(Entries taken from a collection)
====================
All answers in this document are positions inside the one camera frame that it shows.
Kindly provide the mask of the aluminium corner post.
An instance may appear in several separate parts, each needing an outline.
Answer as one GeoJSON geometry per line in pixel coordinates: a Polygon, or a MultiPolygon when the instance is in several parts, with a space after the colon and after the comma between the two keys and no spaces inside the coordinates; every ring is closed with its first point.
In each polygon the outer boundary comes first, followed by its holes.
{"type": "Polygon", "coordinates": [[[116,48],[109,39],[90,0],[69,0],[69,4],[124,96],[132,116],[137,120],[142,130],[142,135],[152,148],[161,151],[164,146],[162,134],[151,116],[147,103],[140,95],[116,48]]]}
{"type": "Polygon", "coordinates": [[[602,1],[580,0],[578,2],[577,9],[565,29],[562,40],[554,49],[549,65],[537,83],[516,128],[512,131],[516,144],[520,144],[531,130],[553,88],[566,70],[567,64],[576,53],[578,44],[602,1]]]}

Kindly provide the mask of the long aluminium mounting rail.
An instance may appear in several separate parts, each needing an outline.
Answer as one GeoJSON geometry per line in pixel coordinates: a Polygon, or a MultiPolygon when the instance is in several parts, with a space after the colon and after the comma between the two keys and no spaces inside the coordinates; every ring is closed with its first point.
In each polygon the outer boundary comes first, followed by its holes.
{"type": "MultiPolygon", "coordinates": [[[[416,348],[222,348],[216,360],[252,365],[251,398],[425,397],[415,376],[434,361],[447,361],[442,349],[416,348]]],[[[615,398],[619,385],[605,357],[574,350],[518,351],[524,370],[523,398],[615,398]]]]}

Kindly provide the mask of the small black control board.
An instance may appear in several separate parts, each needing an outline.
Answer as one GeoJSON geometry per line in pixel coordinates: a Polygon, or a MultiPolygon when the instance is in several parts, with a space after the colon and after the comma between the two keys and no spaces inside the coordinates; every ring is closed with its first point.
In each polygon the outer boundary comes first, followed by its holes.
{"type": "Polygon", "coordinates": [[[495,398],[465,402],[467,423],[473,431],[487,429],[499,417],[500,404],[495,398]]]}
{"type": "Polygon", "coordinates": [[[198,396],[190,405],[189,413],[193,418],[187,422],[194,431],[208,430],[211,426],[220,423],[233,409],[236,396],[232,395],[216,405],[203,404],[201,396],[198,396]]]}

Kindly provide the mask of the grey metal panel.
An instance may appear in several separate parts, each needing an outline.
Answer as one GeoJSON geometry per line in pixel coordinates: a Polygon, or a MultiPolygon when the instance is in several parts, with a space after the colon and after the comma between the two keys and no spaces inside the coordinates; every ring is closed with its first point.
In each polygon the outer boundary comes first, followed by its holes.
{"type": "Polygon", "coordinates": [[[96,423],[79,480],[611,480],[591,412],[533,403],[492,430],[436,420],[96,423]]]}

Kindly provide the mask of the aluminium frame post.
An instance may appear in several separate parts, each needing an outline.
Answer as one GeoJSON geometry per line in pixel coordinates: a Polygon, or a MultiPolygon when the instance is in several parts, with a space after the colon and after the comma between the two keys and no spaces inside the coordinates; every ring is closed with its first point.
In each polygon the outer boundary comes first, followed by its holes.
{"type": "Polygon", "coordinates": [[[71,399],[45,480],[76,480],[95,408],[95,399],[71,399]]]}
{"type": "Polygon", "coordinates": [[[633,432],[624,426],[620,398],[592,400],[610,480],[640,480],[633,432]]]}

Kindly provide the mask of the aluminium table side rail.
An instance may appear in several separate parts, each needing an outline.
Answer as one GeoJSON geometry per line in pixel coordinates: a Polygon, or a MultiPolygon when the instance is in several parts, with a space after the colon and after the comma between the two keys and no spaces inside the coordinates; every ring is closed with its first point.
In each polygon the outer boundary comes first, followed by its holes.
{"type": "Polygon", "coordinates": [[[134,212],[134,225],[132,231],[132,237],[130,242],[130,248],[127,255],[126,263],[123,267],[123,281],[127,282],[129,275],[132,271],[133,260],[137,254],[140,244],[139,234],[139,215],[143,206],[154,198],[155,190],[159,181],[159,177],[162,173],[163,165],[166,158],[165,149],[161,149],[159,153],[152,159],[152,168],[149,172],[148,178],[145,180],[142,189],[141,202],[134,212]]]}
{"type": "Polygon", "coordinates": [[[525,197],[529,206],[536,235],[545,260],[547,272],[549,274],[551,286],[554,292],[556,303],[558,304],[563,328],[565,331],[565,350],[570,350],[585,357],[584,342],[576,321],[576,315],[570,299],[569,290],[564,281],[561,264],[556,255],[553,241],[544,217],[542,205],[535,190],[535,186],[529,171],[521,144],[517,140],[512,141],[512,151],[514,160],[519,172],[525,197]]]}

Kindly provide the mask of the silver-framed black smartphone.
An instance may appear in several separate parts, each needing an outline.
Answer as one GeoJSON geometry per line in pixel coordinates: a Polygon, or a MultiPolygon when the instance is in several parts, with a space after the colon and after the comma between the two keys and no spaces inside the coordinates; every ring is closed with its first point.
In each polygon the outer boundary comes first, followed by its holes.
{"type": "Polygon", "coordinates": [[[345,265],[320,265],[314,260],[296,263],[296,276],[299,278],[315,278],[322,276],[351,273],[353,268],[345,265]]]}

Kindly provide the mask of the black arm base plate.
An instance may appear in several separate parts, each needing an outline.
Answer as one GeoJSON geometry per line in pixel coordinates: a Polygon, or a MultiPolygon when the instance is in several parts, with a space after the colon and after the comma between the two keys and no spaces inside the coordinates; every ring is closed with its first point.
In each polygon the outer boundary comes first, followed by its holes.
====================
• **ACTION ITEM**: Whenever a line of the entries contains the string "aluminium", copy that line.

• **RESPONSE**:
Kindly provide the mask of the aluminium corner post.
Kindly provide the mask of the long aluminium mounting rail.
Kindly provide the mask of the aluminium frame post.
Kindly provide the mask of the aluminium table side rail.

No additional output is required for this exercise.